ASSIGNED TASK: Extract all of the data and reproduce it precisely.

INFORMATION SUPPLIED:
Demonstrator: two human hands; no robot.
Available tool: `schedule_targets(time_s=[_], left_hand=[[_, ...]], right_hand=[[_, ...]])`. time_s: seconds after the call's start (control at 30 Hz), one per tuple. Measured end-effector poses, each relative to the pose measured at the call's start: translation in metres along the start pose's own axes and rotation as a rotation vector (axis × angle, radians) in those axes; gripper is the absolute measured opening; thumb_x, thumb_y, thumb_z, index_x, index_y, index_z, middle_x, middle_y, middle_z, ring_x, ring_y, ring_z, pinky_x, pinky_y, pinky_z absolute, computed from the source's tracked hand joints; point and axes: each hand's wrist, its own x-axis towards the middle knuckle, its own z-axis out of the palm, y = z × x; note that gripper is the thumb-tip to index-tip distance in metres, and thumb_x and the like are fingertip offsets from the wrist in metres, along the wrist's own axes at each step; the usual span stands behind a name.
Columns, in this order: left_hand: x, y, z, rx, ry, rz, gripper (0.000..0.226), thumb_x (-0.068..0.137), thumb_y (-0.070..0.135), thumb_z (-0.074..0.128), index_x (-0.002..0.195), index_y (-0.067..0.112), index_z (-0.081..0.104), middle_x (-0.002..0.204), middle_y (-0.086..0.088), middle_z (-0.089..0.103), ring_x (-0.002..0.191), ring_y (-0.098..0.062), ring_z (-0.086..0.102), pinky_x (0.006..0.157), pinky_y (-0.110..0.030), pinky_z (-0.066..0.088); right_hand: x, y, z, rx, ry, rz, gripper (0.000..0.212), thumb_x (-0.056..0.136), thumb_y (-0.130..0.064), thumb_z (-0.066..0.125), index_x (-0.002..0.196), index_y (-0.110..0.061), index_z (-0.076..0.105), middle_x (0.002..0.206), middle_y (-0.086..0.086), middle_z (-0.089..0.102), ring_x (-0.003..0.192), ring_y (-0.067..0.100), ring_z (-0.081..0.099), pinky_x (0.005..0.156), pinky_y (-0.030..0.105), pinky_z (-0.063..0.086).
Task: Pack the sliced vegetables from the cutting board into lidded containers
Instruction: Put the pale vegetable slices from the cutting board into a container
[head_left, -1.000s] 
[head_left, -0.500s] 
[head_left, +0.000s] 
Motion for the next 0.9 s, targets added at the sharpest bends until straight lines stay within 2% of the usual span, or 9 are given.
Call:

COMPLETED EXERCISE:
Demonstrator: two human hands; no robot.
Available tool: `schedule_targets(time_s=[_], left_hand=[[_, ...]], right_hand=[[_, ...]])`. time_s: seconds after the call's start (control at 30 Hz), one per tuple. Measured end-effector poses, each relative to the pose measured at the call's start: translation in metres along the start pose's own axes and rotation as a rotation vector (axis × angle, radians) in those axes; gripper is the absolute measured opening; thumb_x, thumb_y, thumb_z, index_x, index_y, index_z, middle_x, middle_y, middle_z, ring_x, ring_y, ring_z, pinky_x, pinky_y, pinky_z absolute, computed from the source's tracked hand joints; point and axes: each hand's wrist, its own x-axis towards the middle knuckle, its own z-axis out of the palm, y = z × x; note that gripper is the thumb-tip to index-tip distance in metres, and thumb_x and the like are fingertip offsets from the wrist in metres, along the wrist's own axes at each step; the usual span stands behind a name.
Columns, in this order: left_hand: x, y, z, rx, ry, rz, gripper (0.000..0.226), thumb_x (-0.068..0.137), thumb_y (-0.070..0.135), thumb_z (-0.074..0.128), index_x (-0.002..0.195), index_y (-0.067..0.112), index_z (-0.081..0.104), middle_x (-0.002..0.204), middle_y (-0.086..0.088), middle_z (-0.089..0.103), ring_x (-0.002..0.191), ring_y (-0.098..0.062), ring_z (-0.086..0.102), pinky_x (0.006..0.157), pinky_y (-0.110..0.030), pinky_z (-0.066..0.088); right_hand: x, y, z, rx, ry, rz, gripper (0.000..0.212), thumb_x (-0.056..0.136), thumb_y (-0.130..0.064), thumb_z (-0.066..0.125), index_x (-0.002..0.196), index_y (-0.110..0.061), index_z (-0.076..0.105), middle_x (0.002..0.206), middle_y (-0.086..0.086), middle_z (-0.089..0.102), ring_x (-0.003..0.192), ring_y (-0.067..0.100), ring_z (-0.081..0.099), pinky_x (0.005..0.156), pinky_y (-0.030..0.105), pinky_z (-0.063..0.086).
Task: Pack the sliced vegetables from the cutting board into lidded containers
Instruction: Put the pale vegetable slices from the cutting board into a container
[head_left, -1.000s] 
[head_left, -0.500s] 
[head_left, +0.000s] 
Motion for the next 0.9 s, targets added at the sharpest bends until straight lines stay within 2% of the usual span, or 9 are given.
Call:

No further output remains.